=== DATA EXCERPTS ===

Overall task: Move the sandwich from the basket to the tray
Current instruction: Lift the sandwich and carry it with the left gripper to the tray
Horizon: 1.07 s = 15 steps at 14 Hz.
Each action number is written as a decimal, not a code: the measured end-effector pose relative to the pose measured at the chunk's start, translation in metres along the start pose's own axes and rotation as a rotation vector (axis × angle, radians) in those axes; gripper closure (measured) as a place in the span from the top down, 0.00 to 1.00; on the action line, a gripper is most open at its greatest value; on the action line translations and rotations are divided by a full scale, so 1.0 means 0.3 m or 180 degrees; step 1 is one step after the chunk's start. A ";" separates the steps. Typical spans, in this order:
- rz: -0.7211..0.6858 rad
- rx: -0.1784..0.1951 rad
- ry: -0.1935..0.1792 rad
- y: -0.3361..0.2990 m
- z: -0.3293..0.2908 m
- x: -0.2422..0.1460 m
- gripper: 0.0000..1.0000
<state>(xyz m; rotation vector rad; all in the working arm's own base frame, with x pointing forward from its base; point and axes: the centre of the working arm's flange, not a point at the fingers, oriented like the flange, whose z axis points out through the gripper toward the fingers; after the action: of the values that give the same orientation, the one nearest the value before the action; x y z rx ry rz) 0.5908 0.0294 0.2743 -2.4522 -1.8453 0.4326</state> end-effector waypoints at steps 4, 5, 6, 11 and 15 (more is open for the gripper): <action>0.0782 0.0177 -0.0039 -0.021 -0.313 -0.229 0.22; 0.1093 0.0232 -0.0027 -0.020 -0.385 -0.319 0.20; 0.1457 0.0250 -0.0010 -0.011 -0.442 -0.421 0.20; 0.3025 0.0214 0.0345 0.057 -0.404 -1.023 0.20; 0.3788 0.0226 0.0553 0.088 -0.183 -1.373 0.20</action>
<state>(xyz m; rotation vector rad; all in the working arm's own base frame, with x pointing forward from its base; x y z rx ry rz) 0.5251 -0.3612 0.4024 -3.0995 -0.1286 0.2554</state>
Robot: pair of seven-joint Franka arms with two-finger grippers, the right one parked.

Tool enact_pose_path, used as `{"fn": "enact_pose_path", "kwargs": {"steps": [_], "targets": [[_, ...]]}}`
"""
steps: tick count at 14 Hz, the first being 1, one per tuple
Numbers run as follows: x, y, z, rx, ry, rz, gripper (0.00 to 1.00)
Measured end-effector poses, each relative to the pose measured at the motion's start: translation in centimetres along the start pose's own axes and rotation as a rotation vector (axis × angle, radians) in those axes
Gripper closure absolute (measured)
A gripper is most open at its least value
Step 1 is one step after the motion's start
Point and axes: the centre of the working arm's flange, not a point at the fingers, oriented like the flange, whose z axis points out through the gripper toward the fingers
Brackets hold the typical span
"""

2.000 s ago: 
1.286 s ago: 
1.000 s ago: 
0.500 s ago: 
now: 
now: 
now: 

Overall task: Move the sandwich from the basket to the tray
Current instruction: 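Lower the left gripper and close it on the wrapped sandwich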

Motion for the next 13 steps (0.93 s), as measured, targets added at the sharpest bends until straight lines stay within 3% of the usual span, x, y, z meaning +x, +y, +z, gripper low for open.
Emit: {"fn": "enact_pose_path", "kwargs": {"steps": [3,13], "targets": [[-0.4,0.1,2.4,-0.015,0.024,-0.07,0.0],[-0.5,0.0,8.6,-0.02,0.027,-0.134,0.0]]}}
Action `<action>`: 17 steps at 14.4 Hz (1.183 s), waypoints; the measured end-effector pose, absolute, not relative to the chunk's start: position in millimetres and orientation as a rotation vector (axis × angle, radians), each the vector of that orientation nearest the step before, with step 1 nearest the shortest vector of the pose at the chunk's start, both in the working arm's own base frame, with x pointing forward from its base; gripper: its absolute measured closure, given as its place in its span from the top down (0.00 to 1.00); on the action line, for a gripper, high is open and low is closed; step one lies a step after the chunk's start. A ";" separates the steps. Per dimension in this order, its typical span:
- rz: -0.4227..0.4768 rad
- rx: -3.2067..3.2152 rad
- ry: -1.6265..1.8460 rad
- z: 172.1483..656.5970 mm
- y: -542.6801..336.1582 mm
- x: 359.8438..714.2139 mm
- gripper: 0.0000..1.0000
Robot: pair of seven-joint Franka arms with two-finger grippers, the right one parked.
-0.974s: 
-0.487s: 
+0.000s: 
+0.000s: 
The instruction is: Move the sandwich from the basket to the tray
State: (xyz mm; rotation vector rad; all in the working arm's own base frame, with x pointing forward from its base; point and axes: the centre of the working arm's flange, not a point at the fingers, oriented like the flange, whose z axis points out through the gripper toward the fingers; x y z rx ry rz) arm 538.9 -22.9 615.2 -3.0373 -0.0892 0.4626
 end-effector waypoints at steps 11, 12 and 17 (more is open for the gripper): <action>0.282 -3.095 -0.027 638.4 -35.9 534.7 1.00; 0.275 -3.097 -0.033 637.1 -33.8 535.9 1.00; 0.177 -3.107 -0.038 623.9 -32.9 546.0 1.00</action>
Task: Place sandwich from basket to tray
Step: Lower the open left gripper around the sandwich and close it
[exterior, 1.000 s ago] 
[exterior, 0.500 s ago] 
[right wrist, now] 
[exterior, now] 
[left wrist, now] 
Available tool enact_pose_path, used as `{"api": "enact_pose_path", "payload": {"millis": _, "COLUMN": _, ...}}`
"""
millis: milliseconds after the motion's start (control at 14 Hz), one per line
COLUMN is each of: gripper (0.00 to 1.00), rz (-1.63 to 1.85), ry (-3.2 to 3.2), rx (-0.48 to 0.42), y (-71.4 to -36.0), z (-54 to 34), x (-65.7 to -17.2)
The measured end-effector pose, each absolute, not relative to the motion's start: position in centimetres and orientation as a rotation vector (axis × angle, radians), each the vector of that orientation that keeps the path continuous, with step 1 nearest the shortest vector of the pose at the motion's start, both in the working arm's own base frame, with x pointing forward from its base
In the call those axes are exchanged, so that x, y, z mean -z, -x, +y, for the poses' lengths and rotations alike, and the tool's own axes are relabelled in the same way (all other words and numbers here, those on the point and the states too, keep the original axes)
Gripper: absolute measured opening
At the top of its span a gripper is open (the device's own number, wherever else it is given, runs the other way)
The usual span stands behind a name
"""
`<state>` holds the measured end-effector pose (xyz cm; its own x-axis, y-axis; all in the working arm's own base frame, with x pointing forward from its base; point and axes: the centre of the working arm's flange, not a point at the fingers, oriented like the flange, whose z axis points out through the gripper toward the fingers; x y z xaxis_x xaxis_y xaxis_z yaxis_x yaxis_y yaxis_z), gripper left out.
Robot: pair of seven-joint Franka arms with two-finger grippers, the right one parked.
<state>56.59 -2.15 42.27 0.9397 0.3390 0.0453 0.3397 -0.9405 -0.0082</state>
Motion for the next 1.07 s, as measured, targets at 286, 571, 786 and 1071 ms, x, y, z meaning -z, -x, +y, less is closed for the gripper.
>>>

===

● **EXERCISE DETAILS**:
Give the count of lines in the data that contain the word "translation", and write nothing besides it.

● **EXERCISE SOLUTION**:
2